Vanderbilt has already made the decision to drop saline solution, replacing it with a balanced solution instead. The university decided to make the shift based on the new research, which found that saline has a higher concentration of sodium and chloride than blood does. On the other hand, the balanced solution is much closer to normal blood levels of sodium and chloride.

During a two-year period, Vanderbilt researchers carried out two studies involving 28,000 patients. The data collected showed that negative outcomes, such as death or kidney failure, were about one percent less likely with the balanced solution. Although the percentage may seem small, when it comes to something so common as an IV, large numbers of patients are affected.

"When you look at the millions and millions of patients that have fluids given to them every year in the U.S., a one percent difference for each patient starts to be a big number when you multiply it out by millions," Self said.

Critical care specialists have welcomed the research, saying they have long been concerned about the potential problems of saline.

"We've been sounding the alarm for 20 years" about possible harms from saline, Dr. John Kellum, a critical care specialist at the University of Pittsburgh, who wasn't involved with the research, told CBS News. "It's purely inertia" that prevents a change, he added.

The balanced fluids now being used by Vanderbilt cost approximately the same as saline, a dollar or two per IV, meaning switching shouldn't cause any long-term financial issues for hospitals and other medical facilities, according to The Chicago Tribune.

There has been a shortage of IV bags due to Hurricane Maria, which hit Puerto Rico hard last fall.
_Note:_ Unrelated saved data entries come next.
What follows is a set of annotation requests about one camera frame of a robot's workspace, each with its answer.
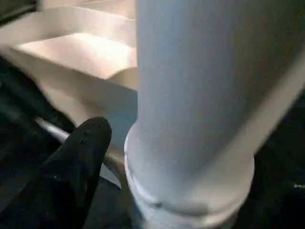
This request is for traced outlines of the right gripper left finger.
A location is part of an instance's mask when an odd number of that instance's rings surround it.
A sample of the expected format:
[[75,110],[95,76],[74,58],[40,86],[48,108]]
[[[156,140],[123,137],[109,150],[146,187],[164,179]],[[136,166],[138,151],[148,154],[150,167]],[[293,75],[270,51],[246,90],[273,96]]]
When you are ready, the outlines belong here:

Baxter International, one of the biggest makers of the saline fluids, had electricity cut to three of its plants on the island, temporarily halting production

"It's just really nerve-racking to think about not being able to have those bags available to the patient," Régine Villain, who manages supplies at New York University Langone Health, said about a month after the hurricane hit.

Villain also pointed out that hooking patients up to an IV is one of the most routine things health professionals do.

"[It's] the first thing we do – we use an IV, we hang an IV and that's how we start taking care of you," she said.

However, according to the new research, this simple routine action may currently be putting thousands at serious risk.

"There are tens or hundreds of thousands of patients who would be spared death or severe kidney problems by using balanced fluids instead of saline," Dr. Matthew Semler, one of the study's leaders, said.